Les nouveaux rois du Queens
Avec le rachat acquis des Queens Park Rangers par le binôme Briatore/Ecclestone, la F1 bling bling débarque dans l'ouest londonien. Près de 44 millions d'euros le club de seconde zone, c'est le prix pour se payer une escouade anglaise, cet accessoire qui se marie si bien avec le yacht trois étages et le jet privé. Au milieu des oligarques russes en exil et des milliardaires ricains qui ne pigent rien au soccer, le playboy sans âge des paddocks et le Montgomery Burns des circuits devraient se sentir comme chez eux...
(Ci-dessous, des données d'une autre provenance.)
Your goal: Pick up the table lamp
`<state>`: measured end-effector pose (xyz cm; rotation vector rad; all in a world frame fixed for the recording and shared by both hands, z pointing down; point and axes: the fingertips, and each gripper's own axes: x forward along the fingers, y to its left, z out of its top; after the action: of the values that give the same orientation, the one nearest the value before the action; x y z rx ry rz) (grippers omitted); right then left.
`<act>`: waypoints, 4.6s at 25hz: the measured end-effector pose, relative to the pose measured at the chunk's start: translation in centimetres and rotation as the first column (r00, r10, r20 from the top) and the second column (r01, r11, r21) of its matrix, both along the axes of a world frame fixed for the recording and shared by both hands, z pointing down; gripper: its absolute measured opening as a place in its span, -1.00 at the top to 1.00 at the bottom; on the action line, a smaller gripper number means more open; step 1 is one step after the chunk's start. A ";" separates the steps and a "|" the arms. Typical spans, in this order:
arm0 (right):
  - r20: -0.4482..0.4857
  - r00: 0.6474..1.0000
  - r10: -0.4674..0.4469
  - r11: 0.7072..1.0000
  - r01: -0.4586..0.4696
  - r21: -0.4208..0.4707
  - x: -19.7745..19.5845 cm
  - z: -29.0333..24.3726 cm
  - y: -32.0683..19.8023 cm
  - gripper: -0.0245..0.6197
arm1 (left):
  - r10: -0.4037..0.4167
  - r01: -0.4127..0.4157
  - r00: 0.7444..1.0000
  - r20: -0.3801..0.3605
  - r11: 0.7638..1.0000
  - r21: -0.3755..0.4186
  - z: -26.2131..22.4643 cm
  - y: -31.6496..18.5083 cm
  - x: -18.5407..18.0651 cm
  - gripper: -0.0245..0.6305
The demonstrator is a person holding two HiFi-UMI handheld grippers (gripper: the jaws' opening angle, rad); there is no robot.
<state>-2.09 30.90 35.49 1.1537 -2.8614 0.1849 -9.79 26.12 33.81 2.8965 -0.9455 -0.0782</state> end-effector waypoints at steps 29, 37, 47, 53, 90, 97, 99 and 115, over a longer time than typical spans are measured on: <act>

Des Queens Park Rangers, Flavio Briatore connaît déjà le stade, le Loftus Road, qu’il déclare survoler régulièrement en hélico pour se rendre de sa demeure, située en plein Chelsea, à ses bureaux près d’Oxford. Un concentré de distinction Flavio. La cinquantaine grisonnante mais toujours la chemise ouverte avec vue sur la moquette, bronzage d’ancien moniteur de ski qu’il est, sans oublier la conquête de saison. Toujours du premier arrivage ou presque : Naomi Campbell, Elle Macpherson, Eva Herzigova, Nicole Kidman, Mariah Carey et Heidi Klum se sont relayées dans le motor-home Benneton puis Renault du Flavio.
Ecclestone, c’est un autre style. Petit et bigleux, cet Anglais de 76 ans n’a pas volé son titre de grand argentier de la Formule 1, puisqu’il émergerait à la tête de la sixième fortune de Grande-Bretagne. Pas mal pour un ancien pilote raté. Toujours prêt à sacrifier un circuit historique pour un tourniquet sans âme mais défiscalisé à Bahreïn ou en Malaisie, Bernie ne cherche même pas à cacher que son moteur à lui, c’est la thune ! Avec la retraite de Jean Alesi, le système Ecclestone reste la meilleure raison de préférer la sieste aux Grand Prix.
Autant dire que nos deux compères risquent vite de trouver leurs marques dans un football anglais en pleine jet-setisation. Avec les Queens Parks Rangers, ils héritent d’un club endetté à hauteur de 25 millions d’euros, 18ème de la Championship (Ligue 2 anglaise), donc pas près de revenir dans une Premiership quittée depuis 1996. Les seuls faits d’arme des Rangers remontent à une finale de Cup en 1982 et à une Coupe de la Ligue en 1967, si on compte large. Au niveau des gloires locales des près ressortent en vrac Gascoigne, Stan Bowles, David Seaman d’avant l’emphase capillaire ou un Peter Crouch encore risible.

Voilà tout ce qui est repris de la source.